## WHAT TO PRODUCE
Among the lines below, copy exactly those from the one with "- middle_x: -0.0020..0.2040" through the one with "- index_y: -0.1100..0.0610", counting both ends.

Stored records
──────────
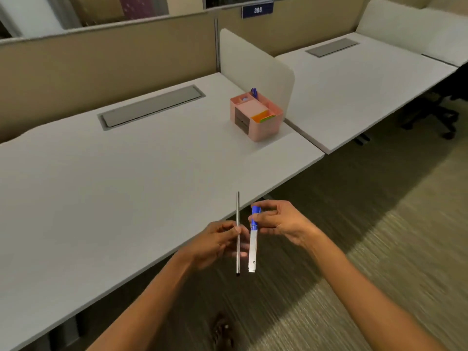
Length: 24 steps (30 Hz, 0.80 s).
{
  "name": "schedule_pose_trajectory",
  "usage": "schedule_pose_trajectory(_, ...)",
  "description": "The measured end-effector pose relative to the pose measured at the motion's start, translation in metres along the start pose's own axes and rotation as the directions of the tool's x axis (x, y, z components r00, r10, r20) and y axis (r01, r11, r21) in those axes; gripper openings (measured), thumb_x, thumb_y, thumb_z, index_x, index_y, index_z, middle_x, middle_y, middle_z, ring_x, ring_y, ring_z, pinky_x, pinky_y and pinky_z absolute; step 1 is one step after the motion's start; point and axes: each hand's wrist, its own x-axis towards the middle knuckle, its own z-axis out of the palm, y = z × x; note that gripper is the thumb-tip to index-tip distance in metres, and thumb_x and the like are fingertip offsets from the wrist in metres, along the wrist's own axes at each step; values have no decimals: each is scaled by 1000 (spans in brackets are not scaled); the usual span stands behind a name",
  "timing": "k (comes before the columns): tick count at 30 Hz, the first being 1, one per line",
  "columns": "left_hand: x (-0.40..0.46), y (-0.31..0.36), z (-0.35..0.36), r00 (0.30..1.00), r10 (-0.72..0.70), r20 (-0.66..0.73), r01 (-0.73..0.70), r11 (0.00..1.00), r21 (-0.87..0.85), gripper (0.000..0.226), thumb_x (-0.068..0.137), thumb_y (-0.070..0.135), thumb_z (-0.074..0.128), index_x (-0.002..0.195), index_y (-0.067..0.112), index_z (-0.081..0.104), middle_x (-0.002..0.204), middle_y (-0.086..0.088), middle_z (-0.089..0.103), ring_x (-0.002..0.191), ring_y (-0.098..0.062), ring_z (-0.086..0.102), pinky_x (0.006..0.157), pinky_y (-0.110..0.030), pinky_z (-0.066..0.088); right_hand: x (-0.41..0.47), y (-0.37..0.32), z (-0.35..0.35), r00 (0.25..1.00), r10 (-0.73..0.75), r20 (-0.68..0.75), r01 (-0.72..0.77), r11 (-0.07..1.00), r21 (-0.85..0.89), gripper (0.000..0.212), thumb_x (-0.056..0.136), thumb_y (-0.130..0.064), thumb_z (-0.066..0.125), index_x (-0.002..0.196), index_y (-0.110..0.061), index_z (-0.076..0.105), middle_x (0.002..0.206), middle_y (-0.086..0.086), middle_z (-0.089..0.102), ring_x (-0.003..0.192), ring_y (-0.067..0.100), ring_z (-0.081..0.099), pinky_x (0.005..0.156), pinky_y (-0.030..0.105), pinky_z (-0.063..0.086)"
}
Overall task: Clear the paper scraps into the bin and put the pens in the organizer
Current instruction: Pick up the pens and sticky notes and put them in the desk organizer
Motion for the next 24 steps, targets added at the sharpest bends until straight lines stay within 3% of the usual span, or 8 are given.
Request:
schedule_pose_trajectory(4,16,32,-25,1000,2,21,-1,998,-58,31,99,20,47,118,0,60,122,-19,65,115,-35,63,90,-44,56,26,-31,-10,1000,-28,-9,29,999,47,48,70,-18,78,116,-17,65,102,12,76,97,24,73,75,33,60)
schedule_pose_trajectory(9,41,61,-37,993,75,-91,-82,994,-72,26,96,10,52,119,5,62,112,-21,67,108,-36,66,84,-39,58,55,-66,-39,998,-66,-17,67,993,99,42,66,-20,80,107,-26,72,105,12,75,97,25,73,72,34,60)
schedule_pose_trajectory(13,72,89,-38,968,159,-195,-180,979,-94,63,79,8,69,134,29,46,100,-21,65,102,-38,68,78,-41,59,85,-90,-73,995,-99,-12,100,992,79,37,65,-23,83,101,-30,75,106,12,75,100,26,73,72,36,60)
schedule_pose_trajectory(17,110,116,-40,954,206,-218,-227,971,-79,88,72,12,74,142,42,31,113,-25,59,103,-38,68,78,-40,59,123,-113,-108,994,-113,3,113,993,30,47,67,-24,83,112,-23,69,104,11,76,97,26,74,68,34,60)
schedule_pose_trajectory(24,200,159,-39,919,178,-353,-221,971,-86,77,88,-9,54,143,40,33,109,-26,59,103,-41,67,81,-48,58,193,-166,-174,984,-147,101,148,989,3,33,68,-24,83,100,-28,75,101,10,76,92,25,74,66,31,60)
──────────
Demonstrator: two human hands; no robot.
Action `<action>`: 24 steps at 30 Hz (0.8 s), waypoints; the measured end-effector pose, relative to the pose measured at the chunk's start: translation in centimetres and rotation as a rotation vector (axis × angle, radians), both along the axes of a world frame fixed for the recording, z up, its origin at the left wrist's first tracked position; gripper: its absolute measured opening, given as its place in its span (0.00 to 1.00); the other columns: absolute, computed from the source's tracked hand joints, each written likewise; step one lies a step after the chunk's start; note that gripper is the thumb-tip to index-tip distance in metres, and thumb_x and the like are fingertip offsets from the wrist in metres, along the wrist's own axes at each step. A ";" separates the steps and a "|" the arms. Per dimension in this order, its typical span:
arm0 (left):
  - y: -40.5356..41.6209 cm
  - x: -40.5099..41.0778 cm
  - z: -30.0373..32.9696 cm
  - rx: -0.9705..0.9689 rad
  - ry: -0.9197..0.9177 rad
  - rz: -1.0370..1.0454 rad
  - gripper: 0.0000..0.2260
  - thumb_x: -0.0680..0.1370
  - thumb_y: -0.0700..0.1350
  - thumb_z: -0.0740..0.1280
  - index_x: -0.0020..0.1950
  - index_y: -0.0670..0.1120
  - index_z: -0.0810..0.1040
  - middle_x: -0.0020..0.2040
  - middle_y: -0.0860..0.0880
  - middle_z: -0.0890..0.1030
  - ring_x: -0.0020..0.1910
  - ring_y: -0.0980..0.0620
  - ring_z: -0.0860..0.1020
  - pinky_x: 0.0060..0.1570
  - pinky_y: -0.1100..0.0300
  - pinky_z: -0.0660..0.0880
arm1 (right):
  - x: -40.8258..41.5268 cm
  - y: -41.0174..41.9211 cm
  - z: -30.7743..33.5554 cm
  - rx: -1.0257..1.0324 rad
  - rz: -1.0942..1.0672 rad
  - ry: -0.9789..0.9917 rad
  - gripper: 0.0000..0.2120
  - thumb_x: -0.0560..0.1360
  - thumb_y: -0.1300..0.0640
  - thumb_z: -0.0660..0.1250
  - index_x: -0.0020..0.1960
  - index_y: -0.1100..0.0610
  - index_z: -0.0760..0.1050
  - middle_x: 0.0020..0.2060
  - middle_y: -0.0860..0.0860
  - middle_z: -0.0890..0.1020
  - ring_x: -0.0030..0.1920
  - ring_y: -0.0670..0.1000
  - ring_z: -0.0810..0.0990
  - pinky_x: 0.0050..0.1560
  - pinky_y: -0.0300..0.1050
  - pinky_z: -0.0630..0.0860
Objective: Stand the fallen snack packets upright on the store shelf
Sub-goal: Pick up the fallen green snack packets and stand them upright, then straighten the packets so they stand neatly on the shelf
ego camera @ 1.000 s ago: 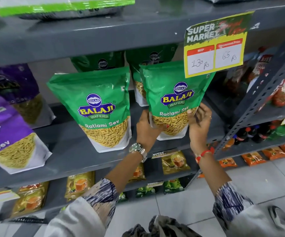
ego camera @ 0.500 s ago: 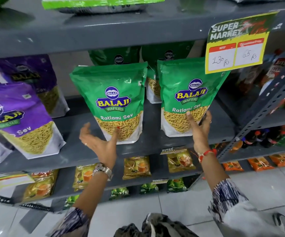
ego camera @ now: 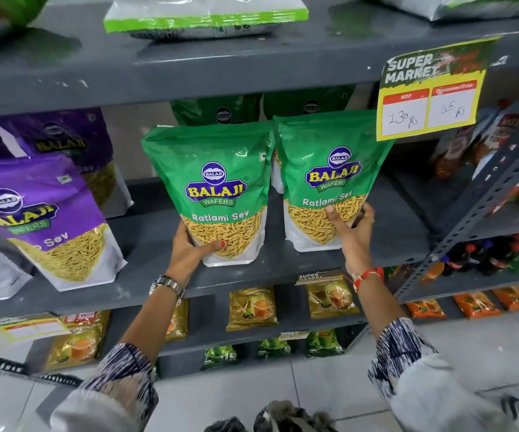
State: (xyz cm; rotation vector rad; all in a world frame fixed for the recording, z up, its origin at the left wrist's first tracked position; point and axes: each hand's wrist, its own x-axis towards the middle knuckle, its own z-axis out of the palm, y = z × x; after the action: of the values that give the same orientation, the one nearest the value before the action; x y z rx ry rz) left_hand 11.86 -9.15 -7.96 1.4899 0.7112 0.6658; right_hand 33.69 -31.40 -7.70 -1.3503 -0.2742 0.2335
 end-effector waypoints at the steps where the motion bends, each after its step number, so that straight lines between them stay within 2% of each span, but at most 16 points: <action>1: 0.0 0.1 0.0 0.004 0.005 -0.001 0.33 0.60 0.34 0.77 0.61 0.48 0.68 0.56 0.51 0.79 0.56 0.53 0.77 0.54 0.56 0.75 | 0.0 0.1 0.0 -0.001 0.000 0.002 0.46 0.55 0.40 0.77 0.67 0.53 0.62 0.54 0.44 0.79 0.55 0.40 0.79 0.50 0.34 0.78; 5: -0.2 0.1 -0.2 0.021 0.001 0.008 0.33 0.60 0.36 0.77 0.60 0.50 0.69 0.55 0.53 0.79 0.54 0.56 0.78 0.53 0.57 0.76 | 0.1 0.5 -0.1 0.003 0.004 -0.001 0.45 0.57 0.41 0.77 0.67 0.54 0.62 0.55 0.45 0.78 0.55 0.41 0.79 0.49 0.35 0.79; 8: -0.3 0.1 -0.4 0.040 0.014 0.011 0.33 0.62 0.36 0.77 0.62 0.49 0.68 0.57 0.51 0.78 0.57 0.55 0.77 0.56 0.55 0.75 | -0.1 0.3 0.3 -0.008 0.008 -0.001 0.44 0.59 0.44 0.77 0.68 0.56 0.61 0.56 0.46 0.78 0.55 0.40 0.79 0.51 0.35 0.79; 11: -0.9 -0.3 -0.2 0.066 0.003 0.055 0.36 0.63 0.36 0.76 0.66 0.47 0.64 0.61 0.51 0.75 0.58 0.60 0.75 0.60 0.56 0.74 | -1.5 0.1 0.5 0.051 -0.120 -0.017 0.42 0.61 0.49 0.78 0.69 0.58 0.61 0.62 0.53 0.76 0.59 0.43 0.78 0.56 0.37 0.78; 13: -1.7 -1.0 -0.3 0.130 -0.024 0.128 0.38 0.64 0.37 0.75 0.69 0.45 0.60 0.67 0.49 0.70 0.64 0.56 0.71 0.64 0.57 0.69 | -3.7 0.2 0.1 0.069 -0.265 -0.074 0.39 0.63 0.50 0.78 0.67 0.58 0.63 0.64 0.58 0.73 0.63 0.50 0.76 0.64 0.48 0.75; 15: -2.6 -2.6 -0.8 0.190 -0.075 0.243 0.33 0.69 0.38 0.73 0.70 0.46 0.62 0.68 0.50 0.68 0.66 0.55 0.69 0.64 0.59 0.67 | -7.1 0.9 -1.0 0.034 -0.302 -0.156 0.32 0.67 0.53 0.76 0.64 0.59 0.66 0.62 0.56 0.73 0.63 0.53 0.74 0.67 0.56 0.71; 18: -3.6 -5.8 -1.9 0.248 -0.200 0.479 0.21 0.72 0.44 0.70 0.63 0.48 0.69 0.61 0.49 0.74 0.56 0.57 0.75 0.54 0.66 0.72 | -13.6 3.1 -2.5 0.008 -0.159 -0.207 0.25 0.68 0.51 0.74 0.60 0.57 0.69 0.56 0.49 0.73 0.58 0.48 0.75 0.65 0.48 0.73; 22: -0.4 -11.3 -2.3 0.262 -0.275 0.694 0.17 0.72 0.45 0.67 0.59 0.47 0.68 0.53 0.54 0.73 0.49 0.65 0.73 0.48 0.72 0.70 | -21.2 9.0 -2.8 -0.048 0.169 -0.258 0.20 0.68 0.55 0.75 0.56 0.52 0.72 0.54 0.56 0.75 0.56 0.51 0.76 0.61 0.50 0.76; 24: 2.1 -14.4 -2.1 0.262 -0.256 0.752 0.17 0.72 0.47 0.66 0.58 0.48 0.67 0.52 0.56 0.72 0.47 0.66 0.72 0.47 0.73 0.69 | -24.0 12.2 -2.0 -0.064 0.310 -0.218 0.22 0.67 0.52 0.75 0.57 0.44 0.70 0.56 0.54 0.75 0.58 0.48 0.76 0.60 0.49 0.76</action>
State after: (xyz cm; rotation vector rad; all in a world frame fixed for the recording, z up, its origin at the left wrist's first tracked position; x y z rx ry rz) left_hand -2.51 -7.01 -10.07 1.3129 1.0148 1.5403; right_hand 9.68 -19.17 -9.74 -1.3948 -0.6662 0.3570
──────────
## TASK OUTPUT
  - middle_x: -0.0020..0.2040
  - middle_y: -0.0860..0.0880
  - middle_z: -0.0890..0.1030
  - ring_x: -0.0020..0.1910
  - ring_y: -0.0980..0.0620
  - ring_z: -0.0860..0.1020
  - pinky_x: 0.0060..0.1570
  - pinky_y: -0.1100..0.0300
  - pinky_z: -0.0660..0.0880
arm1 (right):
  - x: -40.8258..41.5268 cm
  - y: -41.0174..41.9211 cm
  - z: -30.7743..33.5554 cm
  - rx: -1.0257..1.0324 rad
  - rz: -1.0942..1.0672 rad
  - ry: -0.9789..0.9917 rad
  - gripper: 0.0000..0.2120
  - thumb_x: -0.0560..0.1360
  - thumb_y: -0.1300..0.0640
  - thumb_z: -0.0660..0.1250
  - index_x: -0.0020..0.1960
  - index_y: -0.1100..0.0610

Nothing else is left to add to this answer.